Re: [PATCH 5/6] rhashtable: support guaranteed successful insertion.
On Fri, Apr 06, 2018 at 01:11:56PM +1000, NeilBrown wrote: > > You don't need to handle memory allocation failures at the point where > you insert into the table - adding to a linked list requires no new > memory. You do actually. The r in rhashtable stands for resizable. We cannot completely rely on a background hash table resize because the insertions can be triggered from softirq context and be without rate-limits of any kind (e.g., incoming TCP connections). Therefore at some point you either have to wait for the resize or fail the insertion.

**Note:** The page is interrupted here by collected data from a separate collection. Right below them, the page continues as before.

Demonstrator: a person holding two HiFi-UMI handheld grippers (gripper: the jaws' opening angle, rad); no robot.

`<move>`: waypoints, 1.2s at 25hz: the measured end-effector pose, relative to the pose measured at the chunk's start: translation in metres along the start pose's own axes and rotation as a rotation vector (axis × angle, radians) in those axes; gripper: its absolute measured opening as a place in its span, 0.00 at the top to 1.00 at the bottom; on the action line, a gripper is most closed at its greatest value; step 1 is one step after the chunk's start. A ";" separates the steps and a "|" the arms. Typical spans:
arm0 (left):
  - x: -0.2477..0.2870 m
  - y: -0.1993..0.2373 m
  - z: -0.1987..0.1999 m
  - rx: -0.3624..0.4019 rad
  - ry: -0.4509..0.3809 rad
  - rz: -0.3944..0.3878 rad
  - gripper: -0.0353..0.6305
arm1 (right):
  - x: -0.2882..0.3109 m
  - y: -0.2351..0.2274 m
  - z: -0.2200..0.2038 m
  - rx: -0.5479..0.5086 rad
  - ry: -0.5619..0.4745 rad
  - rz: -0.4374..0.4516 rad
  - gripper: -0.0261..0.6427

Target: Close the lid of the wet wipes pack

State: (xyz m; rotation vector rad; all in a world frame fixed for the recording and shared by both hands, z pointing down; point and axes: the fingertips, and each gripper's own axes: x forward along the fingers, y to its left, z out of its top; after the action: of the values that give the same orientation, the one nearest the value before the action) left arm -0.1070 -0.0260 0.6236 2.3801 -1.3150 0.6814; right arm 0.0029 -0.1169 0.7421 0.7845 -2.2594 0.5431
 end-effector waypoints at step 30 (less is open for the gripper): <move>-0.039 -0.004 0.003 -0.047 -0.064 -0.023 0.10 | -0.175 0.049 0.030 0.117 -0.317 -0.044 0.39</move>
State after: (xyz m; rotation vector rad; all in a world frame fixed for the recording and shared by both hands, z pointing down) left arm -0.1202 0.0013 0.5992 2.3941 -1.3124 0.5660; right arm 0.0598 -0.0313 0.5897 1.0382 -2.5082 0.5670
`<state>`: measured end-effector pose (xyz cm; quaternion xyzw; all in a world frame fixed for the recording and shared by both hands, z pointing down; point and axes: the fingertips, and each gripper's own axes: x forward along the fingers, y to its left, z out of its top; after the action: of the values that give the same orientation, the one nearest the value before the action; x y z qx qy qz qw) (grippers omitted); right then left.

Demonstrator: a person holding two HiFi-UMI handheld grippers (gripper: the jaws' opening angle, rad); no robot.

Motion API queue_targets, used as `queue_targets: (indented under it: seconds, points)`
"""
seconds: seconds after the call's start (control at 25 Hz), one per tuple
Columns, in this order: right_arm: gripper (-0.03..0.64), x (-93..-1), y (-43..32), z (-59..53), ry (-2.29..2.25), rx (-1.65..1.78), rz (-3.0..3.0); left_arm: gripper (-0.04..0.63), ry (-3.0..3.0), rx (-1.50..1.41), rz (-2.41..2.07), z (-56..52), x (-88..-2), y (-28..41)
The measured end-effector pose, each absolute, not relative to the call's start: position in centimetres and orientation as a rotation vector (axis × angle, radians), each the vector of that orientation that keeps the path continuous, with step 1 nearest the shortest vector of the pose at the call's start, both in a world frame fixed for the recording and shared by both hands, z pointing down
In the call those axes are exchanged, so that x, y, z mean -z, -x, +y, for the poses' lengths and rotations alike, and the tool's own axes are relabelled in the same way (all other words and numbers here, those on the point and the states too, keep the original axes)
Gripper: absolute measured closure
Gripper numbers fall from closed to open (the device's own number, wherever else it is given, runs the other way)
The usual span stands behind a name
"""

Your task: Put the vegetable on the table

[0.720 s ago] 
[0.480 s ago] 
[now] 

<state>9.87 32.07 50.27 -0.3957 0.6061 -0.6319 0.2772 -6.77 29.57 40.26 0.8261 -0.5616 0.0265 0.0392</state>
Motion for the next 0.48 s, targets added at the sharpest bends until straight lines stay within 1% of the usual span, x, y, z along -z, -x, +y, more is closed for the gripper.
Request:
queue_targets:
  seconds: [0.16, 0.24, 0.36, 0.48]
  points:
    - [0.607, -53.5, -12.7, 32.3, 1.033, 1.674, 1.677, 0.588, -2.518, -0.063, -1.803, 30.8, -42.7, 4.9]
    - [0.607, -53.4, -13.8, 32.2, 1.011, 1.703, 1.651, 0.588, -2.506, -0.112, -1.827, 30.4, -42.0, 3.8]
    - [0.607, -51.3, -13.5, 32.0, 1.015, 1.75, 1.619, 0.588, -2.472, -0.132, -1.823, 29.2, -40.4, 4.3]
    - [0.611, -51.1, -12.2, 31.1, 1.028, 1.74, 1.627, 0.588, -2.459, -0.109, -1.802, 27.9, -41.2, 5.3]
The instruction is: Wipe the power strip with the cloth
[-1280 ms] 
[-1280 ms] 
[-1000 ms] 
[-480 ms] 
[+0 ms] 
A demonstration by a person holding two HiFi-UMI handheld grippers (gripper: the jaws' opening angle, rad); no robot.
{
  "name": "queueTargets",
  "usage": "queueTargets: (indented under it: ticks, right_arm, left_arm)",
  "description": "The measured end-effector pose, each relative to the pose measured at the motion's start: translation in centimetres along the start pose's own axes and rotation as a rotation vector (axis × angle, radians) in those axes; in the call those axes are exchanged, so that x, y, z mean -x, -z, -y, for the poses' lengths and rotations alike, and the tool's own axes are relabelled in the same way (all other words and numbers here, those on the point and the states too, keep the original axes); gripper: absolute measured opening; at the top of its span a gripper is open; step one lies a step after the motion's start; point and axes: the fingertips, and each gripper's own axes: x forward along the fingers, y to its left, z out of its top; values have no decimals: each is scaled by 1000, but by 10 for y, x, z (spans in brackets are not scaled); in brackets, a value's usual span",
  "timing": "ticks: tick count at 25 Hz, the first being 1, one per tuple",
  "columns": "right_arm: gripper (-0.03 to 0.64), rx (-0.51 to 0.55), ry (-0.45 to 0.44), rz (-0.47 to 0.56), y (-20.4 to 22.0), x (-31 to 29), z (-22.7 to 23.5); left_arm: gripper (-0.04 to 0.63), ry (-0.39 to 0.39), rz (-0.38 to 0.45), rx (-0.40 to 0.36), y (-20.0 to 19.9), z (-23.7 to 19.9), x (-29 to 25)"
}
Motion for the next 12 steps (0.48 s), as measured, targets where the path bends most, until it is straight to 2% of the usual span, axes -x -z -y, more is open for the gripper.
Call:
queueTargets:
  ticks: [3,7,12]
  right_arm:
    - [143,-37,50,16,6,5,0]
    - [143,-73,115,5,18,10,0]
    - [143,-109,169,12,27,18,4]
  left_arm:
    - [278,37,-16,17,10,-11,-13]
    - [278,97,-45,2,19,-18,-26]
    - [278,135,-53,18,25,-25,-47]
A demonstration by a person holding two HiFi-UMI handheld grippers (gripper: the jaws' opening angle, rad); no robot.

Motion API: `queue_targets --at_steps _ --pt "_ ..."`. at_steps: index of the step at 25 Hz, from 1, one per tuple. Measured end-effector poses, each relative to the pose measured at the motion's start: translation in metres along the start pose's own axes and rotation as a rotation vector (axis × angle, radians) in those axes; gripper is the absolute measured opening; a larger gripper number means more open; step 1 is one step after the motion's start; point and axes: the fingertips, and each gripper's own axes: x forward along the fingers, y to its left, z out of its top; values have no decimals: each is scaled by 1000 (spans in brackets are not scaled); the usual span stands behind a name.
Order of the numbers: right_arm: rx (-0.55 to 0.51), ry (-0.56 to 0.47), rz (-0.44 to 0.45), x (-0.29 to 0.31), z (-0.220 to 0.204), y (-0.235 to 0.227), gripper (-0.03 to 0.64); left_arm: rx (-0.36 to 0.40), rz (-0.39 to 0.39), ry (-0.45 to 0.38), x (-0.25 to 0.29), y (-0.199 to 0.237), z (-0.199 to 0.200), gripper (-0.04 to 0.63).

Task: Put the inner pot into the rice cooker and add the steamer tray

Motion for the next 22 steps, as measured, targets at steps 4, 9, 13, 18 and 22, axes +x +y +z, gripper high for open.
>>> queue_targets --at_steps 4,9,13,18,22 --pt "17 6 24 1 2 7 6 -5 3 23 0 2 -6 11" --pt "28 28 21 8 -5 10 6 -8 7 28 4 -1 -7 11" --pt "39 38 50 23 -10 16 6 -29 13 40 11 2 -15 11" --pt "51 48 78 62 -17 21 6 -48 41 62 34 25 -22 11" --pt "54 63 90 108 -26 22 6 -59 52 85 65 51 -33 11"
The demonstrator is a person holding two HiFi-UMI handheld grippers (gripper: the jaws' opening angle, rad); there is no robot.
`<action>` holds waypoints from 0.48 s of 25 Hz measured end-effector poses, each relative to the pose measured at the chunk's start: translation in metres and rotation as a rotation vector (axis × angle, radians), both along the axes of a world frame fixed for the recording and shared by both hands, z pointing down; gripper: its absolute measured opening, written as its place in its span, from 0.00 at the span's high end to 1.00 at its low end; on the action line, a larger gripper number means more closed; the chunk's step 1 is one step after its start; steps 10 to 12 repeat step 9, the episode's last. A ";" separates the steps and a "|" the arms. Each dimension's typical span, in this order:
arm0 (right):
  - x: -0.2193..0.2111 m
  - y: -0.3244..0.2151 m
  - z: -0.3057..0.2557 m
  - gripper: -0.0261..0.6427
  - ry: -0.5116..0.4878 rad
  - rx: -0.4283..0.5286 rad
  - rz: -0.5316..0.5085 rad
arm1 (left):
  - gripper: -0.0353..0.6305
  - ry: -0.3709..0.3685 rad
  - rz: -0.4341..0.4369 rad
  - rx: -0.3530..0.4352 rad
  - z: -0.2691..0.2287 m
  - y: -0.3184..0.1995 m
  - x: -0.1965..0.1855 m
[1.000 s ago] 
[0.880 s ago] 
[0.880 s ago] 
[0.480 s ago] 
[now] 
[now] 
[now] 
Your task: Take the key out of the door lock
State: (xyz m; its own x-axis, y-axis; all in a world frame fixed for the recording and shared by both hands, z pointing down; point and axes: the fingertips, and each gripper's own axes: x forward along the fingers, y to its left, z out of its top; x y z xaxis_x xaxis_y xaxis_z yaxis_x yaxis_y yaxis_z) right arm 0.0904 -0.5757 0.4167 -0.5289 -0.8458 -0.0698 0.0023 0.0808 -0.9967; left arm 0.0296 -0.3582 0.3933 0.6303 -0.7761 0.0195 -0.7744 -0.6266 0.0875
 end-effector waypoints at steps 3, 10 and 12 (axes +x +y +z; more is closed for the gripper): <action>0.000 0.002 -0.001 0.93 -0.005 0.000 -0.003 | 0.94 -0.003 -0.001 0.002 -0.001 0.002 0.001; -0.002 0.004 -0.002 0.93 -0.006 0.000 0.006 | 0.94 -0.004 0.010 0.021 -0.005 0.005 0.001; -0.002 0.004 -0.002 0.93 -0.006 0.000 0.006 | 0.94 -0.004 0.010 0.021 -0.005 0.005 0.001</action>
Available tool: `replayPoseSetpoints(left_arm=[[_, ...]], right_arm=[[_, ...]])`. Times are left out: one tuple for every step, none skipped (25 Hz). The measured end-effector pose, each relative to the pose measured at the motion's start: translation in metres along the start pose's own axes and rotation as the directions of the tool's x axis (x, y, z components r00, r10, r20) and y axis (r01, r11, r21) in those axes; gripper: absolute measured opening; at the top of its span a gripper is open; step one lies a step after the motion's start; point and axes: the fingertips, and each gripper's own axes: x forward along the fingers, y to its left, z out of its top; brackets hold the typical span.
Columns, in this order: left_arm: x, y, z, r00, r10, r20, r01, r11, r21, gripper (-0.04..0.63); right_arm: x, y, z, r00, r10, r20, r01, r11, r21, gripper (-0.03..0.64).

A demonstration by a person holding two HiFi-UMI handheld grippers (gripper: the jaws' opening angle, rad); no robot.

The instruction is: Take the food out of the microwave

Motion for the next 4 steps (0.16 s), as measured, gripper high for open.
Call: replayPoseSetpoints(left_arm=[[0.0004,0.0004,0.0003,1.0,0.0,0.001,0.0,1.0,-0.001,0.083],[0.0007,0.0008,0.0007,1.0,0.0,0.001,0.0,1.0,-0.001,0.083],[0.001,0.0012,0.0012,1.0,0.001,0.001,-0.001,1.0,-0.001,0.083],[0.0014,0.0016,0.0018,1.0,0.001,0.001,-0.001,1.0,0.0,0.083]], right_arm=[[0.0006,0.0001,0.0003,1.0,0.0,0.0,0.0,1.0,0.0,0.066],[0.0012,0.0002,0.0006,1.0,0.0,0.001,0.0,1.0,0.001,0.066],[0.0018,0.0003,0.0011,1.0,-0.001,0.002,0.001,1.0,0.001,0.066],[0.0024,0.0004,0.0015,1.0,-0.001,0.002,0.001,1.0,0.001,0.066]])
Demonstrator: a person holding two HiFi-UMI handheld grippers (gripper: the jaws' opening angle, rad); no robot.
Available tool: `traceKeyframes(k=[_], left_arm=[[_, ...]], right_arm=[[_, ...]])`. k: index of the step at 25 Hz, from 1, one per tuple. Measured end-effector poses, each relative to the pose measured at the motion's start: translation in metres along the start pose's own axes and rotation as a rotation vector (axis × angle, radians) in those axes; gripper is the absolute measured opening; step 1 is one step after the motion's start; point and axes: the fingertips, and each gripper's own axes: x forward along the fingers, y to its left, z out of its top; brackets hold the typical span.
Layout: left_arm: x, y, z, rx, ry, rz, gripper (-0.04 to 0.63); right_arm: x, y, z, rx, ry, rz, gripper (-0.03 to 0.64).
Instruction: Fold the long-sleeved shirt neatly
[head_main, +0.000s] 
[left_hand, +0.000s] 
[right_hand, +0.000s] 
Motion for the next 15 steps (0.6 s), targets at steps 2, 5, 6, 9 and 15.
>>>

Since we cannot sleep then failing is the only option. > The likelihood of the error isn't really the issue - it either can > happen or it cannot. If it can, it requires code to handle it. Sure, but you just have to handle it the same way you would handle a memory allocation failure, because that's what it essentially is. I'm sorry if that means you have to restructure your code to do that but that's what you pay for having a resizable hash table because at some point you just have to perform a resize. > Ahhh... I see what you are thinking now. You aren't suggestion a > sharded count that is summed periodically. Rather you are suggesting that > we divide the hash space into N regions each with their own independent > counter, and resize the table if any one region reaches 70% occupancy - > on the assumption that the other regions are likely to be close. Is > that right? Yes. > It would probably be dangerous to allow automatic shrinking (when just > one drops below 30%) in that case, but it might be OK for growing. At the greatest granularity it would be a counter per bucket, so clearly we need to maintain some kind of bound on the granularity so our sample space is not too small. Automatic shrinking shouldn't be an issue because that's the slow kind of resizing that we punt to kthread context and it can afford to do a careful count. Cheers, -- Email: Herbert Xu Home Page: http://gondor.apana.org.au/~herbert/ PGP Key: http://gondor.apana.org.au/~herbert/pubkey.txt
Re: [PATCH 5/6] rhashtable: support guaranteed successful insertion.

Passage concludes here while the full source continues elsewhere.